• **EXERCISE REQUIREMENTS**
Repeat the whole listing. Keep it exact.

• **COLLECTED MATERIAL**
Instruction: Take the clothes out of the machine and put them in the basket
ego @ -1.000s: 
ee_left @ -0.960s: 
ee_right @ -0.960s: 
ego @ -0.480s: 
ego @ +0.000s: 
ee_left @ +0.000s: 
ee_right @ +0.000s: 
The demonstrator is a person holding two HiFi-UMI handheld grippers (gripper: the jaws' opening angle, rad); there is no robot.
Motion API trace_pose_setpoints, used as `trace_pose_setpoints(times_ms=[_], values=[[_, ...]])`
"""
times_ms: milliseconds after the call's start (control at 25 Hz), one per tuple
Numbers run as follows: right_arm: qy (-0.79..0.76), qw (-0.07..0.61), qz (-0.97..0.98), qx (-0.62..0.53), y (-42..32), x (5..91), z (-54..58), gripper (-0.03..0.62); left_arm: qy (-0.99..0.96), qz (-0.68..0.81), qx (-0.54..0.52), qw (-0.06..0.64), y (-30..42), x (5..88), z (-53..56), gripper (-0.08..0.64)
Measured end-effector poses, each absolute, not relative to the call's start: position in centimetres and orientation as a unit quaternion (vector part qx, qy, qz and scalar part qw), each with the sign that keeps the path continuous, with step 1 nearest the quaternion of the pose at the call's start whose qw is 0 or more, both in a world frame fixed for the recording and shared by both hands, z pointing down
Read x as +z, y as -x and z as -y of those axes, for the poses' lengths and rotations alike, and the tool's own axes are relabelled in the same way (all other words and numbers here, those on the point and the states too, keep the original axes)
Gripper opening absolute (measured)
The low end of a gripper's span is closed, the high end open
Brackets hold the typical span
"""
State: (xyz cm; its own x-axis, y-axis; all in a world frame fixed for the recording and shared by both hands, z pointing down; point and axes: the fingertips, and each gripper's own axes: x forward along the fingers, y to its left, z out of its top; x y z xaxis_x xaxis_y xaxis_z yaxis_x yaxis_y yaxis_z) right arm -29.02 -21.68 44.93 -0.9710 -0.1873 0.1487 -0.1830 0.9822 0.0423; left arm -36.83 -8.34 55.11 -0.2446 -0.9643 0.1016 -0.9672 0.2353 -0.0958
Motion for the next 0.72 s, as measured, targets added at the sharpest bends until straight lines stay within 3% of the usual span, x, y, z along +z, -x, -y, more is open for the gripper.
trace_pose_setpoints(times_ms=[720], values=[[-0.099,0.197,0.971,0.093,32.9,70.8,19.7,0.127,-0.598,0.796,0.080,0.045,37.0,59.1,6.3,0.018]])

• **RESULT OF THE TASK**
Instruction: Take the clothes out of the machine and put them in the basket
ego @ -1.000s: 
ee_left @ -0.960s: 
ee_right @ -0.960s: 
ego @ -0.480s: 
ego @ +0.000s: 
ee_left @ +0.000s: 
ee_right @ +0.000s: 
The demonstrator is a person holding two HiFi-UMI handheld grippers (gripper: the jaws' opening angle, rad); there is no robot.
Motion API trace_pose_setpoints, used as `trace_pose_setpoints(times_ms=[_], values=[[_, ...]])`
"""
times_ms: milliseconds after the call's start (control at 25 Hz), one per tuple
Numbers run as follows: right_arm: qy (-0.79..0.76), qw (-0.07..0.61), qz (-0.97..0.98), qx (-0.62..0.53), y (-42..32), x (5..91), z (-54..58), gripper (-0.03..0.62); left_arm: qy (-0.99..0.96), qz (-0.68..0.81), qx (-0.54..0.52), qw (-0.06..0.64), y (-30..42), x (5..88), z (-53..56), gripper (-0.08..0.64)
Measured end-effector poses, each absolute, not relative to the call's start: position in centimetres and orientation as a unit quaternion (vector part qx, qy, qz and scalar part qw), each with the sign that keeps the path continuous, with step 1 nearest the quaternion of the pose at the call's start whose qw is 0 or more, both in a world frame fixed for the recording and shared by both hands, z pointing down
Read x as +z, y as -x and z as -y of those axes, for the poses' lengths and rotations alike, and the tool's own axes are relabelled in the same way (all other words and numbers here, those on the point and the states too, keep the original axes)
Gripper opening absolute (measured)
The low end of a gripper's span is closed, the high end open
Brackets hold the typical span
"""
State: (xyz cm; its own x-axis, y-axis; all in a world frame fixed for the recording and shared by both hands, z pointing down; point and axes: the fingertips, and each gripper's own axes: x forward along the fingers, y to its left, z out of its top; x y z xaxis_x xaxis_y xaxis_z yaxis_x yaxis_y yaxis_z) right arm -29.02 -21.68 44.93 -0.9710 -0.1873 0.1487 -0.1830 0.9822 0.0423; left arm -36.83 -8.34 55.11 -0.2446 -0.9643 0.1016 -0.9672 0.2353 -0.0958
Motion for the next 0.72 s, as measured, targets added at the sharpest bends until straight lines stay within 3% of the usual span, x, y, z along +z, -x, -y, more is open for the gripper.
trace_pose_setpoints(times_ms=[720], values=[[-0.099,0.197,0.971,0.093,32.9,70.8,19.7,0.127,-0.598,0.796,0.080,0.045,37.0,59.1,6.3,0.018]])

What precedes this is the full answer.